Legislative Council - Fifty-Fourth Parliament, First Session (54-1)
2019-10-30 Daily Xml

Contents

Hospital Beds

The Hon. C.M. SCRIVEN (14:24): I seek leave to make a brief explanation before asking a question of the Minister for Health and Wellbeing regarding hospital beds.

Leave granted.

The Hon. C.M. SCRIVEN: On 28 October 2019, the chief executive of the health department, Dr McGowan, was asked, 'Who has the ultimate decision-making capacity to have hospital beds reopened?' Mr McGowan responded, 'The minister, ultimately.' 'And the governance of the system?' 'The minister has ultimate directive powers in the health system.' The chief executive went on to say, 'The minister is the person elected by the people to lead our health system, and he has directive powers of the board and he can exercise that whenever he chooses.' My questions to the minister are:

1. Is the minister aware that he has these powers?

2. Given that ramping is at record levels, why hasn't the minister used those powers to direct that closed beds should be reopened?

The Hon. S.G. WADE (Minister for Health and Wellbeing) (14:25): I will leave it to the President to reflect on whether quoting from a select committee hearing earlier this week is within standing orders.

Members interjecting:

The Hon. S.G. WADE: I am sorry, that interjection has to be responded to. If you are going to say 'quotation marks', it has to be a quote.

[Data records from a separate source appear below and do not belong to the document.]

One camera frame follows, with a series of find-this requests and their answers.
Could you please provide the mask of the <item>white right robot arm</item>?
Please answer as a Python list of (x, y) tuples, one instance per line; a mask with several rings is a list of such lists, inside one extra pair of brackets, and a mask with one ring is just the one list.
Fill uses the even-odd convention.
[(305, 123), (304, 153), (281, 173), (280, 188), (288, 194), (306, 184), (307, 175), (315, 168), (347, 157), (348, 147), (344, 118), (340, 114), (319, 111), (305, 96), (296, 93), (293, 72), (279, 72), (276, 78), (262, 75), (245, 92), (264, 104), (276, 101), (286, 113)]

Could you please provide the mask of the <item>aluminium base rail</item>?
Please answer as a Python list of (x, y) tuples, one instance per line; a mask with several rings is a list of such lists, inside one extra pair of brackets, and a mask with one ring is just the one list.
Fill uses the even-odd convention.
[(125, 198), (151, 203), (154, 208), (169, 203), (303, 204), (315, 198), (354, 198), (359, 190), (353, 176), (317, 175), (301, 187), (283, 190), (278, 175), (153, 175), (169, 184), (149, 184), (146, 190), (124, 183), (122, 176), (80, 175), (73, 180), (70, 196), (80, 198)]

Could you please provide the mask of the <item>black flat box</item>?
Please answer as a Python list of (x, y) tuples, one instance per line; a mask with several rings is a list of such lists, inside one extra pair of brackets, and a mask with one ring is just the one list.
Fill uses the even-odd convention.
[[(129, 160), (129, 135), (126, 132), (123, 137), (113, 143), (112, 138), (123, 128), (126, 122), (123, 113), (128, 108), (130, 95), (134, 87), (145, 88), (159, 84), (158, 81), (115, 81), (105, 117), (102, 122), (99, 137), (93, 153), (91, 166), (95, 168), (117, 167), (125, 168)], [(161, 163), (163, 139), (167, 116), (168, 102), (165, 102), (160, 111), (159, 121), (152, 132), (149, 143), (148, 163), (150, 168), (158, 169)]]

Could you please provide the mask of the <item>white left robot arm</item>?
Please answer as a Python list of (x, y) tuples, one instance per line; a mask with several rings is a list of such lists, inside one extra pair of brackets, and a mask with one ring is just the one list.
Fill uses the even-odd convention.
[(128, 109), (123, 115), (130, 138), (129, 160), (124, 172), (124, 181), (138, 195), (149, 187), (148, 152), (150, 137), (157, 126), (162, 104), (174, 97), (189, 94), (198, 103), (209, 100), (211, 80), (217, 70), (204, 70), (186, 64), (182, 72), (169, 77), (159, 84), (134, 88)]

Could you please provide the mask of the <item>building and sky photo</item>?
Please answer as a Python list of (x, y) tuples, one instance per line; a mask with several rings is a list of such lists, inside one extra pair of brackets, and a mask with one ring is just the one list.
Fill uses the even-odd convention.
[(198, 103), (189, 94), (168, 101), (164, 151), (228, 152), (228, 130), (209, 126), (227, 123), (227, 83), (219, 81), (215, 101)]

The Hon. K.J. MAHER: Point of order: the minister is making assertions that are just plain false. The Hon. Ms Scriven in no part of that question mentioned any particular committee.

The PRESIDENT: Leader of the Opposition: one, I allowed the question, so by implication I did not decide to rule it out of order. Secondly, I would appreciate if you did not try to act like the President from the Leader of the Opposition's benches. I appreciate that we all aspire to this chair, but I am more than capable of handling it by myself. Minister, do you wish to respond to that question?

The Hon. S.G. WADE: I do. To clarify, Mr President, I was not raising a point of order, I was just making an observation.

The PRESIDENT: I was aware of that. That's why I didn't rule the question out of order.

Members interjecting:

The PRESIDENT: Don't push your luck.

The Hon. S.G. WADE: It is important for the Labor Party, which has consistently opposed board governance, that board governance operates in every other state in Australia and it still operates under the Westminster system. So I completely agree with my chief executive that I am responsible for the health system. Whether that means that I want to issue a directive every day—

Members interjecting:

The PRESIDENT: Order! Please, I would like to listen to the answer—restrain yourselves.

The Hon. S.G. WADE: As the minister responsible under the Westminster system, I am not going to issue a direction every day to tell the Flinders and Upper North hospitals what meals they are going to put on that day. I am not going to direct the Northern Adelaide Local Health Network whether or not to discharge patients. I am not going to tell the Barossa Hills and Fleurieu how they should manage their staff training to make sure they have aged care.

What I am going to do is put in place a governance structure, both departmental and local health networks, that makes sure that our health system is better connected to communities and better connected to clinicians, because I am convinced that the Labor Party experiment of centralisation over 10 years completely failed. They showed that you can't run a health system of 40,000 employees from Hindmarsh Square and expect the system to improve.

What we saw out of the Labor Party fixation on the city centre complex was Transforming Health—completely disconnected from clinicians, completely disconnected from communities. We saw the people of South Australia vote on that last March and they had a very clear and strong message to the Labor Party that: we are sick of your centralised health approach; we are putting in the Liberals. What the Liberals have put in is a strong board governance structure. I will back my boards. Of course I will direct them if I feel the need to, but I am not going to start running the health system from the back seat.

Members interjecting:

The Hon. C.M. SCRIVEN: Mr President—

The PRESIDENT: Hold on, I am waiting for your own benches to quieten down. Supplementary.